Prunus orientalis (Duhamel) is one of the wild counterparts of the cultivated almond tree. This taxon is one of the most common Amygdalus representatives occurring in the Near Eastern Mediterranean. It is widespread from northeast Iraq to south and central Anatolia, and commonly grows in contact with P. dulcis orchards. Because it shows substantial genetic differentiation with almond trees, P. orientalis is not considered as the sole potential wild ancestor of P. dulcis (Zeinalabedini et al. 2010). The ancestry of the latter species remains controversial, with a probable diffuse domestication process featuring several wild species that contributed to its current genetic pool (see Zeder 2006).
Several hybridization events involving the almond tree and wild relatives from the Amygdalus group have been reported. For instance, spontaneous wild-to-crop gene flow was detected in several Italian almond orchards, in which self-compatibility (i.e., species are otherwise self-incompatible) and specific morphological characters had presumably been introgressed from Prunus webbii (Spach) (Socias i Company 1998; Godini 2000). Moreover, crop-to-wild exchanges have long been suspected because of the wide range of intermediate phenotypes observed throughout western and central Asian species (Grasselly 1977; Grasselly and Crossa-Raynaud 1980; Denisov 1988; Browicz and Zohary 1996; Gradziel 2009). Such pervasive gene flow is consistent with the mating system (i.e., self-incompatibilty), insect-mediated pollination (Dicenta and Garcia 1993; Socias i Company 1998), and the perennial life cycle of almond, which promotes outcrossing and hybridization (Goodwillie et al. 2005; Petit and Hampe 2006). Finally, gene flow among Amygdalus taxa might be facilitated because a large proportion of the group shares a similar diploid chromosome number (2n = 16 chromosomes), including P. dulcis and P. orientalis (Grasselly 1977; Corredor et al. 2004), which may lead to viable hybrids (Browicz and Zohary 1996). In the current context of global genetic erosion, there is urgent need for a comprehensive understanding of the genetic relationships and the coexistence between cultivated, feral, and wild Prunus species in their centers of origin.
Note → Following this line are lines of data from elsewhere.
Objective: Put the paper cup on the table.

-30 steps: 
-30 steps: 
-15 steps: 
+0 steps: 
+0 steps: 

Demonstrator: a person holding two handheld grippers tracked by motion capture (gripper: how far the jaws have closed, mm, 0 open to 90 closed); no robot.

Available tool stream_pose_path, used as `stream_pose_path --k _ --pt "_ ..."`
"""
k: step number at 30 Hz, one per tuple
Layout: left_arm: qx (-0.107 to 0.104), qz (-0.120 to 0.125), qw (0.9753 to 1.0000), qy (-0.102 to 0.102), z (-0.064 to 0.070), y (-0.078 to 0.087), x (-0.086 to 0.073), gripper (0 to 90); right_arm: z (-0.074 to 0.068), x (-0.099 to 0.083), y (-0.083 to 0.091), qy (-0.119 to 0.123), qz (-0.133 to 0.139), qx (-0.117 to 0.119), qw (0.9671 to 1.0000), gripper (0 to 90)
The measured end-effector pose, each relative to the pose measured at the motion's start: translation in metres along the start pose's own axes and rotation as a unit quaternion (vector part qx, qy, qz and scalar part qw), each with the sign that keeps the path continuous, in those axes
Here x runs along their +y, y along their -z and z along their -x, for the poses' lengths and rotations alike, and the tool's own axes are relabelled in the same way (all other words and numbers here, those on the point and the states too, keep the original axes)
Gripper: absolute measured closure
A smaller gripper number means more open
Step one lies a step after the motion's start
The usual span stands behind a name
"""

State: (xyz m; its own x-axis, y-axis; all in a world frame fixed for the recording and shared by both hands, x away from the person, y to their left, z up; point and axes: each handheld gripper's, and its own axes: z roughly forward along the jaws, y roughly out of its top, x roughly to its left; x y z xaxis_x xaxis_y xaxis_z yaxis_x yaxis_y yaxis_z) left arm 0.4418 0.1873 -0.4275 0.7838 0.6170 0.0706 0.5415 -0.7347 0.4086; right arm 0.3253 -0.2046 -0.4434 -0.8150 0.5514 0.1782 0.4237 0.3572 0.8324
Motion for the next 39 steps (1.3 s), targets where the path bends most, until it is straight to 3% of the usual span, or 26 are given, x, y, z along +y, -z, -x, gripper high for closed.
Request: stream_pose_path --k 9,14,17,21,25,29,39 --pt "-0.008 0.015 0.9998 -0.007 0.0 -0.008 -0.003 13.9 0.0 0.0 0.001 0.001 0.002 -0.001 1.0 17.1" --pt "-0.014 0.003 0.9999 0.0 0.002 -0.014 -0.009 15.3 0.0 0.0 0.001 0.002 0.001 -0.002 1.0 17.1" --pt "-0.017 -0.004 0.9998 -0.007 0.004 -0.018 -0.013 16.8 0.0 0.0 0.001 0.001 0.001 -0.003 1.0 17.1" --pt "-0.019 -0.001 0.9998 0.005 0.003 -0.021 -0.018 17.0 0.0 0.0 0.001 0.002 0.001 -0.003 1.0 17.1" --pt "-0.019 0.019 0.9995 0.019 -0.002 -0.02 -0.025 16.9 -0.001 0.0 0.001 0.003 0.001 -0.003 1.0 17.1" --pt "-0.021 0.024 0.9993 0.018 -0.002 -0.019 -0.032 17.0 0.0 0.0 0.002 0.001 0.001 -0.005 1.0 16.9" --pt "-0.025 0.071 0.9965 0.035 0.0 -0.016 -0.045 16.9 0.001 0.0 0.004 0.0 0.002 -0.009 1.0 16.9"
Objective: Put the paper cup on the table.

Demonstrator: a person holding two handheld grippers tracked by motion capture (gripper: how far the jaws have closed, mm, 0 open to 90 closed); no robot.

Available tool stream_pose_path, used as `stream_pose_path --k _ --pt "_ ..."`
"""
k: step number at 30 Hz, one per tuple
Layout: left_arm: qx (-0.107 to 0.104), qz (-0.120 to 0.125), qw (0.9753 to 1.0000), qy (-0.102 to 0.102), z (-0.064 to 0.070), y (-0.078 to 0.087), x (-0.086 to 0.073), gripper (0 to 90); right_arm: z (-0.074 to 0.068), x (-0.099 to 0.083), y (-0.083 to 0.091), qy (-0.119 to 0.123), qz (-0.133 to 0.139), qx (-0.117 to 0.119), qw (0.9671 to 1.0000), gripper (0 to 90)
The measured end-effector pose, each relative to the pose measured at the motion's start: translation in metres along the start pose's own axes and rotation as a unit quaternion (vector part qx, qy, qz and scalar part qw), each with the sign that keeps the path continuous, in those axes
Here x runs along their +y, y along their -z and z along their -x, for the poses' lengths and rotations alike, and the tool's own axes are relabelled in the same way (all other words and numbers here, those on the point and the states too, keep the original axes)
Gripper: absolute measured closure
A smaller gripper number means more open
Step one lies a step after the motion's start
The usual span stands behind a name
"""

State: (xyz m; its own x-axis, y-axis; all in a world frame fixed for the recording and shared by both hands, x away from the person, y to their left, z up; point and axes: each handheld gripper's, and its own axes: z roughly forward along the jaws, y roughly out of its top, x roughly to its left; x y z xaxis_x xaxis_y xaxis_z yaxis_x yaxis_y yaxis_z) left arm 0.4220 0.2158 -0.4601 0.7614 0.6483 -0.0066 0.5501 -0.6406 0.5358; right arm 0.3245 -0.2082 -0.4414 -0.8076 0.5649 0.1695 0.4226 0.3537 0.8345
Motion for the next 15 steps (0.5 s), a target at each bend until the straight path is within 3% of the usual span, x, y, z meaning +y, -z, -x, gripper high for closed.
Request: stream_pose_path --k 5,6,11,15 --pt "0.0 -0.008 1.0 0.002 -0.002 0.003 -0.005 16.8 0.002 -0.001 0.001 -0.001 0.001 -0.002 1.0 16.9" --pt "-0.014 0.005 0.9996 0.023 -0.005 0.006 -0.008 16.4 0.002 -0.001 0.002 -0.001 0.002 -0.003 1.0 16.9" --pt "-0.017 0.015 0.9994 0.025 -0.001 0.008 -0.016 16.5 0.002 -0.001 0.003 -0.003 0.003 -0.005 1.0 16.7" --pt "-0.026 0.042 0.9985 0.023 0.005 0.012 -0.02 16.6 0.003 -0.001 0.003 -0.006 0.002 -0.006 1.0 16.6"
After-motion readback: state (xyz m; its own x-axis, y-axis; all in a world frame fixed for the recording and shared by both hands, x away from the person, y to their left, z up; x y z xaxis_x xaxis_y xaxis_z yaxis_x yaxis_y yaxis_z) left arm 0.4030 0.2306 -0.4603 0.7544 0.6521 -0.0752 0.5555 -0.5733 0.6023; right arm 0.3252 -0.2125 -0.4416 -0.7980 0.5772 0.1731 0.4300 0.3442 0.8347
Because the reality of genetic exchanges between the cultivated form P. dulcis and one of its most widespread wild relatives P. orientalis has never been examined, we investigate gene flow and hybridization between these two key almond species in the Fertile Crescent, their supposed native area, using nuclear and chloroplastic markers. We outline the reciprocal genetic contributions of one species to the other, relying on microsatellite genotyping [hereafter simple sequence repeat (SSRs)], a category of molecular markers widely used for investigating evolutionary relationships between lineages having diverged recently. Moreover, by combining highly polymorphic, bi-parentally inherited nuclear SSRs with nonrecombinant, maternally inherited chloroplastic SSRs, we aim to
- 1Assess whether nuclear and chloroplastic microsatellites are efficient markers for delineating species in the Amygdalus complex.
- 2Characterize the genetic diversity of P. dulcis and P. orientalis.
- 3Investigate the relative genetic contribution of a common wild species to the gene pool of the cultivated almond crops.
- 4Assess the level of crop-to-wild gene flow.